1 segment, many collision domains.

Router:

Routers work at the level above switches, effectively moving packets based on IP address, rather than MAC address. This makes each port on a router a separate segment, and by virtue of that a separate collision domain.
many segments, many collision domains.
routers are used to connect networks together and route packets of data from one network to another
Breaking up a broadcast domain is important because when a host or server sends a network broadcast, every device on the network must read and process that broadcast—unless you’ve got a router. When the router’s interface receives this broadcast, it can respond by basically saying, “Thanks, but no thanks,” and discard the broadcast without forwarding it on to other networks. Even though routers are known for breaking up broadcast domains by default, it’s important to remember that they break up collision domains as well. There are two advantages of using routers in your network:
They don’t forward broadcasts by default.
They can filter the network based on layer 3 (Network layer) information (e.g., IP address).

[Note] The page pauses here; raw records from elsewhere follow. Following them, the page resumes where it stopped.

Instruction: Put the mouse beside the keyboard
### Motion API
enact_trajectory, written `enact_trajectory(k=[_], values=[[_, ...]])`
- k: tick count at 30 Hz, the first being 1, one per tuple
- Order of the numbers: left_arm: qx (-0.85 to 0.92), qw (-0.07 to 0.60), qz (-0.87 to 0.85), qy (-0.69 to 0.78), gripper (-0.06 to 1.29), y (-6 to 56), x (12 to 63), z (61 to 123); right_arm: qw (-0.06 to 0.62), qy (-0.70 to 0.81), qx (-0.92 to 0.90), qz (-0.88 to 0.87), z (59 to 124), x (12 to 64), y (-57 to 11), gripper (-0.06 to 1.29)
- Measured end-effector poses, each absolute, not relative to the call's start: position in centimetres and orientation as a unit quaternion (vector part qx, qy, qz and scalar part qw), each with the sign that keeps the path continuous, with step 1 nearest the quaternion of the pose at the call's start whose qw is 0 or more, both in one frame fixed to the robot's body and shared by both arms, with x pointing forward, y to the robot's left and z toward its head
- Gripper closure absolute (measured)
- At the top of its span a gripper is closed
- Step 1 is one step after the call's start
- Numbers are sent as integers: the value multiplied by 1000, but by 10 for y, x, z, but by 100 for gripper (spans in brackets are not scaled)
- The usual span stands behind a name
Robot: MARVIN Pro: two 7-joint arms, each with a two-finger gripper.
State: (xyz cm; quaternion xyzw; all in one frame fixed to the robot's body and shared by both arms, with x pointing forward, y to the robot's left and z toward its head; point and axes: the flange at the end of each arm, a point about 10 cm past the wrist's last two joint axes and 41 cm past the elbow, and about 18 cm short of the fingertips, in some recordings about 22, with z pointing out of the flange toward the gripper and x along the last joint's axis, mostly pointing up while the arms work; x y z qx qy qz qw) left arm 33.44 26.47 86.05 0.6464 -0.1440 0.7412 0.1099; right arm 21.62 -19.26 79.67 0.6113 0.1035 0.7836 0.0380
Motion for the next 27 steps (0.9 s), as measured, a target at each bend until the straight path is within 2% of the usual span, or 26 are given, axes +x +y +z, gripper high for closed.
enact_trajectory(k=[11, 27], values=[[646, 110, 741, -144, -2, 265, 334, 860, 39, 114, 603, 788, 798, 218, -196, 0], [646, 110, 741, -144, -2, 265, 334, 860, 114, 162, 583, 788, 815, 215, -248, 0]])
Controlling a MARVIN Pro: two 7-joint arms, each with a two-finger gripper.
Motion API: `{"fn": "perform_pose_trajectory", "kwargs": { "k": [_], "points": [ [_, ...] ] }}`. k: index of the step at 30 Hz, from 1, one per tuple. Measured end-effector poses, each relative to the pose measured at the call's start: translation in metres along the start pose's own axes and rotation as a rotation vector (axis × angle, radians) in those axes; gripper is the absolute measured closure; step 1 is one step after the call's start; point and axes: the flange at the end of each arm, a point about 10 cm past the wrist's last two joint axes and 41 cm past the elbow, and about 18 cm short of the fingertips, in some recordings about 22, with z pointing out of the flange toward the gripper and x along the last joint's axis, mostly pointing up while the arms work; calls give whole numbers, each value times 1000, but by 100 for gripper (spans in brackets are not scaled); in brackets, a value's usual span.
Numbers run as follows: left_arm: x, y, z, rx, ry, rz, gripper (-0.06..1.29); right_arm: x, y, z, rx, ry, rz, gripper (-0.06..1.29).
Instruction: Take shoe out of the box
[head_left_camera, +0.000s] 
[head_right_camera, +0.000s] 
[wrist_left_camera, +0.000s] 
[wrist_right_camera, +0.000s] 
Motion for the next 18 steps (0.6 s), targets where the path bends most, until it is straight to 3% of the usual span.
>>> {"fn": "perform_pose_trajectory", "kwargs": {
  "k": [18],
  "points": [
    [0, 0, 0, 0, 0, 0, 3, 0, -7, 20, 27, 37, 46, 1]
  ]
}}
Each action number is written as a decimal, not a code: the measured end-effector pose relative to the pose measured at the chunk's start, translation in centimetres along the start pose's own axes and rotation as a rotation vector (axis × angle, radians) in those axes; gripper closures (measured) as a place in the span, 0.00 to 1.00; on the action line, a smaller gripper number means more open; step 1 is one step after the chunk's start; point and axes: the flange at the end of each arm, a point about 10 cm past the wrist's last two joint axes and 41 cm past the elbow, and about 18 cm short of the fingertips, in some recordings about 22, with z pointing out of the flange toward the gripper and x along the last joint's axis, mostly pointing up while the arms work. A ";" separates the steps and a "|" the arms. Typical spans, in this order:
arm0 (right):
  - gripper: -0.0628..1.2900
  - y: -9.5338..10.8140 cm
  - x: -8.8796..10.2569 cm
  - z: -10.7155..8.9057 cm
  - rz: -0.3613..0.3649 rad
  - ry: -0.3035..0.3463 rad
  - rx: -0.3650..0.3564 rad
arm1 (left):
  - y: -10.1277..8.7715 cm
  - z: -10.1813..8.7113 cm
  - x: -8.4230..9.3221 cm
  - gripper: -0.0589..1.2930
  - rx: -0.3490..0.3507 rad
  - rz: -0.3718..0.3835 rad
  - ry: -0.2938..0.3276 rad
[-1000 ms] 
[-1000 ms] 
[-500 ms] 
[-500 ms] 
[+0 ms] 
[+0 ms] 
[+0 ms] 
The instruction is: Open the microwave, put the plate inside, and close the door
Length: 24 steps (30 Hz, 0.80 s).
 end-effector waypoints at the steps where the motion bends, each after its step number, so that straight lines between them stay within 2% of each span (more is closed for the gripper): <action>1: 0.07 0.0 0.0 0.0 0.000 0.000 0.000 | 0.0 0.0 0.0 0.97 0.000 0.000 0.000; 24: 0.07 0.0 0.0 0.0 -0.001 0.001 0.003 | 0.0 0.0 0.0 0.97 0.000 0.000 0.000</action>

Four router functions in your network can be listed as follows:

Packet switching

Packet filtering

Internetwork communication

Path selection

AP:

Access points are effectively hubs for wireless devices. Using the shared medium of the same “channel” of the spectrum each client device shares the bandwidth of the access point.
1 segment, 1 collision domain.

Firewall:

firewall is a software or hardware-based network security system that controls the incoming and outgoing network traffic by analyzing the data packets and determining whether they should be allowed through or not, based on applied rule set.
Firewalls can be defined in many ways according to your level of understanding.
A firewall establishes a barrier between a trusted, secure internal network and another network (e.g., the Internet) that is not assumed to be secure and trusted.
Many personal computer operating systems include software-based firewalls to protect against threats from the public Internet.
Many routers that pass data between networks contain firewall components and, conversely, many firewalls can perform basic routing functions.